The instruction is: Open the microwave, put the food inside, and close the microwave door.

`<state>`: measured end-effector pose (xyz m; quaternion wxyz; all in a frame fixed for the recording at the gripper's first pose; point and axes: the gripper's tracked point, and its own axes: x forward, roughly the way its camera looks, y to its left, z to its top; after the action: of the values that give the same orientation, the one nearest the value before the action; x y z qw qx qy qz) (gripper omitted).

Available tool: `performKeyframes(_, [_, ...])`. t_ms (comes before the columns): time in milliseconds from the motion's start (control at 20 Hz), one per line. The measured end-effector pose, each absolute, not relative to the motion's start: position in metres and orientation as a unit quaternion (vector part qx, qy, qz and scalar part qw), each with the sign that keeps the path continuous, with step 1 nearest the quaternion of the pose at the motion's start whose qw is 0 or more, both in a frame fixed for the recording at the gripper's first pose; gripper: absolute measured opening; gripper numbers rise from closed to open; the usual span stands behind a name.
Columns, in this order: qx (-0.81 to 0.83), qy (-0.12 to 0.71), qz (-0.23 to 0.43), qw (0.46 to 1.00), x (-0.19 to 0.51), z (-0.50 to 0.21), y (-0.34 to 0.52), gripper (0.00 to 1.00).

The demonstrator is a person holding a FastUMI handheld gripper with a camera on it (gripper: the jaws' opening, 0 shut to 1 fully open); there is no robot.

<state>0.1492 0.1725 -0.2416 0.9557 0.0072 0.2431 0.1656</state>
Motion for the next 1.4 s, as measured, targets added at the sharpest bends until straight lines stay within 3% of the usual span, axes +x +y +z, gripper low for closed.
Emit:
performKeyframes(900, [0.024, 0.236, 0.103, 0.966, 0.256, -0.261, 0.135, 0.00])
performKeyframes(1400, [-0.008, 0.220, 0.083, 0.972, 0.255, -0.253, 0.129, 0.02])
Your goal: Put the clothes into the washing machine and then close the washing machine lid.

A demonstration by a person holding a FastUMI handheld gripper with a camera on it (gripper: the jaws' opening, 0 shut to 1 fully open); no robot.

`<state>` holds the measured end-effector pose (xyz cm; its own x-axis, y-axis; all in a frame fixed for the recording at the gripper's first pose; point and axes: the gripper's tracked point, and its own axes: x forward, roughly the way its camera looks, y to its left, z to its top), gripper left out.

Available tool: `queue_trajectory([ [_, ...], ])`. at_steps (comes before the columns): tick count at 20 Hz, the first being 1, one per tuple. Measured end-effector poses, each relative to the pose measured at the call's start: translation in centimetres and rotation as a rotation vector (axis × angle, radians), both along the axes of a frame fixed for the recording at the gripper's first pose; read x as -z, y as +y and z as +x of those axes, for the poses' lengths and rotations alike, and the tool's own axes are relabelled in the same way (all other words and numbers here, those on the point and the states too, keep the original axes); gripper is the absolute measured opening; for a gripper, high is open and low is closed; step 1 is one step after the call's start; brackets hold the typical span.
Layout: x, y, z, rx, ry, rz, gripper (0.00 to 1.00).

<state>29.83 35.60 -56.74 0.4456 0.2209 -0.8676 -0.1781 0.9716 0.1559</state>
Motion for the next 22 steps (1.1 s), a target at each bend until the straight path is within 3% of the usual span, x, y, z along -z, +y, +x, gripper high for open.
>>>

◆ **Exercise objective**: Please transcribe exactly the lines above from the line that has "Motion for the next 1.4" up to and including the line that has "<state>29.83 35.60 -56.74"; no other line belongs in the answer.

◆ **Task response**:
Motion for the next 1.4 s, as measured, targets added at the sharpest bends until straight lines stay within 3% of the usual span, axes +x +y +z, gripper low for closed.
Emit:
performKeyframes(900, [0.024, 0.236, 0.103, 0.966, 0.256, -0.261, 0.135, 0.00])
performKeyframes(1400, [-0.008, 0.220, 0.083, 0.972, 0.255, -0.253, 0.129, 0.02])
Your goal: Put the clothes into the washing machine and then close the washing machine lid.

A demonstration by a person holding a FastUMI handheld gripper with a camera on it (gripper: the jaws' opening, 0 shut to 1 fully open); no robot.

`<state>` holds the measured end-effector pose (xyz cm; its own x-axis, y-axis; all in a frame fixed for the recording at the gripper's first pose; point and axes: the gripper's tracked point, and its own axes: x forward, roughly the way its camera looks, y to its left, z to its top), gripper left out.

Available tool: `queue_trajectory([ [_, ...], ])`. at_steps (comes before the columns): tick count at 20 Hz, the first being 1, one per tuple. Measured end-effector poses, each relative to the pose measured at the call's start: translation in centimetres and rotation as a rotation vector (axis × angle, radians), both along the axes of a frame fixed for the recording at the gripper's first pose; read x as -z, y as +y and z as +x of those axes, for the poses' lengths and rotations alike, and the tool's own axes are relabelled in the same way (all other words and numbers here, those on the point and the states too, keep the original axes); gripper is the absolute measured opening; for a gripper, high is open and low is closed; step 1 is one step after the call's start; brackets hold the typical span.
Layout: x, y, z, rx, ry, rz, gripper (0.00 to 1.00).

<state>29.83 35.60 -56.74 0.4456 0.2209 -0.8676 -0.1781 0.9716 0.1559</state>

The response is now finished.